* **What the task asks**: Return all the entries word for word, minus the pictures.

Data excerpts:
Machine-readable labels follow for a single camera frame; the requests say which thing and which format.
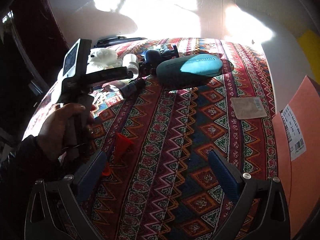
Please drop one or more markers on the white plush bear gingham patch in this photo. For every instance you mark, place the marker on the white plush bear gingham patch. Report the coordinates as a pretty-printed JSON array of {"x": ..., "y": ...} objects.
[{"x": 101, "y": 59}]

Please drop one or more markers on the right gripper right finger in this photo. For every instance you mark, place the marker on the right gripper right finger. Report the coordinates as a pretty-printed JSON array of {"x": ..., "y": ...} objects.
[{"x": 229, "y": 177}]

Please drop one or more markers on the yellow cushion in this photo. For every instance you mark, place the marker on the yellow cushion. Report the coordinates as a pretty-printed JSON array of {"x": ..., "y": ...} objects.
[{"x": 310, "y": 44}]

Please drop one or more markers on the teal glasses case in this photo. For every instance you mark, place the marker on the teal glasses case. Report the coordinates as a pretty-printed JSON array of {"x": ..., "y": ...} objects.
[{"x": 187, "y": 70}]

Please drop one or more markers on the white cylindrical tube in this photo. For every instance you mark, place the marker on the white cylindrical tube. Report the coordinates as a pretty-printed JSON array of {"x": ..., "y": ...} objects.
[{"x": 130, "y": 61}]

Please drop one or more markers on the person left hand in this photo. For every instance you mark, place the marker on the person left hand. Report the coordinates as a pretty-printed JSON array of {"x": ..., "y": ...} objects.
[{"x": 51, "y": 133}]

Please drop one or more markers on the orange cardboard box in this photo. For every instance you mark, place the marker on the orange cardboard box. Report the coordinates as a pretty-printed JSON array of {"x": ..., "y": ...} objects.
[{"x": 296, "y": 129}]

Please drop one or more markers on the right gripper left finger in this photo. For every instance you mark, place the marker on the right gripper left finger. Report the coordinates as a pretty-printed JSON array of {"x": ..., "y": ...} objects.
[{"x": 88, "y": 174}]

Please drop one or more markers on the blue plastic toy figure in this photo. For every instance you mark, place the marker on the blue plastic toy figure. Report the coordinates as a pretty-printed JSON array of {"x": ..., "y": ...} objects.
[{"x": 153, "y": 57}]

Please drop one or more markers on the patterned red tablecloth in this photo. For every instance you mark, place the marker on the patterned red tablecloth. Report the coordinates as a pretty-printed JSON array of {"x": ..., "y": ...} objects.
[{"x": 172, "y": 192}]

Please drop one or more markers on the square clear packet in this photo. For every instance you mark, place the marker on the square clear packet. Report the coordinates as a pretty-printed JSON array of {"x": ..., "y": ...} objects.
[{"x": 248, "y": 108}]

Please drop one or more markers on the red cloth pouch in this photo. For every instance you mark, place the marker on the red cloth pouch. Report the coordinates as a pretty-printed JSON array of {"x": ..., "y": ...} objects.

* **Task answer**:
Machine-readable labels follow for a single camera frame; the requests say which thing and which format.
Please drop one or more markers on the white plush bear gingham patch in this photo. For every instance you mark, place the marker on the white plush bear gingham patch. Report the coordinates as a pretty-printed JSON array of {"x": ..., "y": ...} objects.
[{"x": 101, "y": 59}]

Please drop one or more markers on the right gripper right finger in this photo. For every instance you mark, place the marker on the right gripper right finger. Report the coordinates as a pretty-printed JSON array of {"x": ..., "y": ...} objects.
[{"x": 229, "y": 177}]

Please drop one or more markers on the yellow cushion in this photo. For every instance you mark, place the marker on the yellow cushion. Report the coordinates as a pretty-printed JSON array of {"x": ..., "y": ...} objects.
[{"x": 310, "y": 44}]

Please drop one or more markers on the teal glasses case in this photo. For every instance you mark, place the marker on the teal glasses case. Report the coordinates as a pretty-printed JSON array of {"x": ..., "y": ...} objects.
[{"x": 187, "y": 70}]

Please drop one or more markers on the white cylindrical tube in this photo. For every instance you mark, place the marker on the white cylindrical tube. Report the coordinates as a pretty-printed JSON array of {"x": ..., "y": ...} objects.
[{"x": 130, "y": 61}]

Please drop one or more markers on the person left hand in this photo. For every instance you mark, place the marker on the person left hand. Report the coordinates as a pretty-printed JSON array of {"x": ..., "y": ...} objects.
[{"x": 51, "y": 133}]

Please drop one or more markers on the orange cardboard box in this photo. For every instance you mark, place the marker on the orange cardboard box. Report the coordinates as a pretty-printed JSON array of {"x": ..., "y": ...} objects.
[{"x": 296, "y": 129}]

Please drop one or more markers on the right gripper left finger in this photo. For every instance you mark, place the marker on the right gripper left finger. Report the coordinates as a pretty-printed JSON array of {"x": ..., "y": ...} objects.
[{"x": 88, "y": 174}]

Please drop one or more markers on the blue plastic toy figure in this photo. For every instance you mark, place the marker on the blue plastic toy figure. Report the coordinates as a pretty-printed JSON array of {"x": ..., "y": ...} objects.
[{"x": 153, "y": 57}]

Please drop one or more markers on the patterned red tablecloth in this photo. For every instance you mark, place the marker on the patterned red tablecloth. Report the coordinates as a pretty-printed JSON array of {"x": ..., "y": ...} objects.
[{"x": 172, "y": 192}]

Please drop one or more markers on the square clear packet in this photo. For every instance you mark, place the marker on the square clear packet. Report the coordinates as a pretty-printed JSON array of {"x": ..., "y": ...} objects.
[{"x": 248, "y": 108}]

Please drop one or more markers on the red cloth pouch in this photo. For every instance you mark, place the marker on the red cloth pouch. Report the coordinates as a pretty-printed JSON array of {"x": ..., "y": ...} objects.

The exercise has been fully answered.